The American economy is enormous, so there are lots of economic indicators that indicate how various segments of it are performing. The Dow Jones Industrial Average is the most popular indicator, and it is important, but the indicators below tend to have more impact on small businesses than the Dow:
Consumer Confidence Index: Measures consumer opinion about the economy. An increase indicates consumers have confidence in the economy and in their own financial health, so they’re more likely to spend. Conversely, a decrease indicates they’re less likely to spend and more likely to save. An upward-trending index suggests you, as a small-business owner, should increase output, and a downward-trending index suggests the opposite.
Consumer Price Index: Measures the change in price for a group of goods and services. The most-accurate indicator of inflation, the CPI gives you an idea what direction interest rates are likely to go. An increase in CPI is usually followed by an increase in interest rates, and a decrease is usually followed by a decrease in interest rates. Though it has been a long time since the Federal Reserve has raised interest rates — and a long time since we’ve seen much inflation — that’s bound to change sometime .
Gross Domestic Product: Measures the market value of goods and services. GDP is an important indicator because it gives you an idea of what’s ahead. A stronger-than-expected increase in GDP means prices are likely to rise, and a weaker-than-expected increase means prices probably will fall. In addition, a weak GDP indicates an economic slowdown, and to remedy slowdowns, the government often lowers interest rates hoping to stimulate the economy.

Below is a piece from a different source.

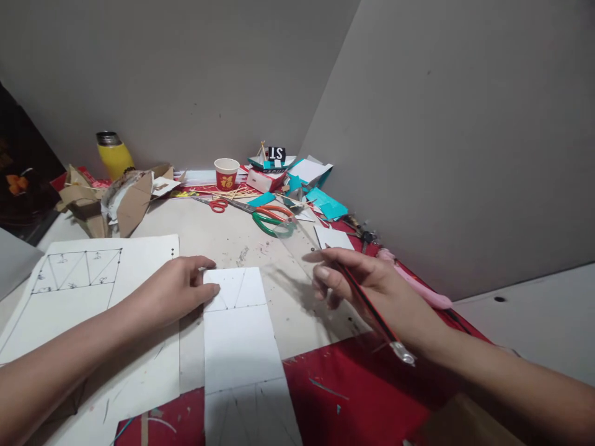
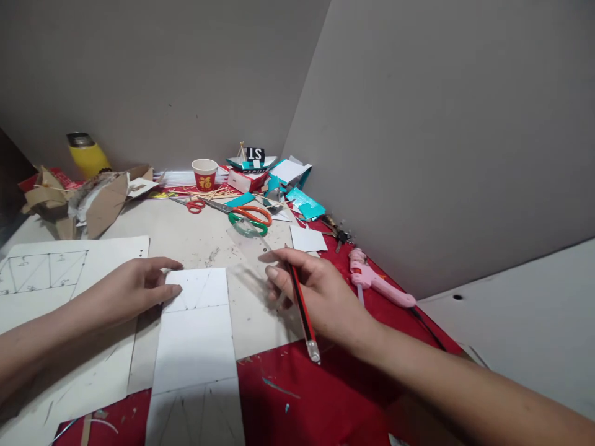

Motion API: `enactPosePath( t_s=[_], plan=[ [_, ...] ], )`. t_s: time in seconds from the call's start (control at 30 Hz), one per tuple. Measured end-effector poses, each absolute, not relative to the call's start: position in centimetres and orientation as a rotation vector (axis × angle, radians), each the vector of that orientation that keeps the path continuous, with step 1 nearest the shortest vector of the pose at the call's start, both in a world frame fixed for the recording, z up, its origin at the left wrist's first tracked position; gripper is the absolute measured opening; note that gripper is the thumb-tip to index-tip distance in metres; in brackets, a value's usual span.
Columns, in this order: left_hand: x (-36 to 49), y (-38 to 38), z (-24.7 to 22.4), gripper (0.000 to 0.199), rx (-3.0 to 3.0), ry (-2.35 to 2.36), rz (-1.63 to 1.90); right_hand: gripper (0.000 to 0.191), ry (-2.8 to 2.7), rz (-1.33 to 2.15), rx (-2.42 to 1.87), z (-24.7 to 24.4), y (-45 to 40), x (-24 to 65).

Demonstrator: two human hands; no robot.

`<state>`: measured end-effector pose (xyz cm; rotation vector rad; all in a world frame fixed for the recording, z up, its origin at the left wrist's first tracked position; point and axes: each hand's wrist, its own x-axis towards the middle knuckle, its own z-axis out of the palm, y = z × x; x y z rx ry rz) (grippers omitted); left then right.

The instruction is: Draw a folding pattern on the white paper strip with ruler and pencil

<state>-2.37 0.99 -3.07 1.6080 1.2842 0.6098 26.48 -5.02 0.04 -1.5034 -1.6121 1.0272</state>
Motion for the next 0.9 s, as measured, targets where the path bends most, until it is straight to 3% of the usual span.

Producer Price Index: Measures wholesale inflation — how much producers are paying for goods and raw materials. When it rises, you’ll probably raise prices to offset your higher costs. But be careful. If the economy is in an economic slowdown, you should think twice about raising prices because consumers will be looking for lower prices. If you’re forced to raise prices during a slowdown, your profit margins will get squeezed, and you’ll have to find ways to lower costs. Knowing higher prices are on the way, however, gives you time to adjust your business strategy.
Unemployment rate: Measures how many people without jobs are looking for jobs. Instead of memorizing the national unemployment rate, focus instead on your local unemployment rate because this rate may be different — vastly different in some cases — from one city or county to the next.
Voting’s not enough
Politicians at every level and from both parties enact policies they hope will bring economic prosperity to their districts. Regardless of your political views, your business strategy has to mesh with your political environment, so you have to know what that environment is. In other words, you need to know what your elected officials are doing or what those running for office intend to do.
So many outside forces affect your business, so being aware of what’s going on in the community, in the country and in the world helps you devise an effective business strategy. Change will inevitably come, so don’t be caught by surprise. Stay informed and monitor the economic indicators that affect your business. They not only affect the world around you; they affect your bottom line.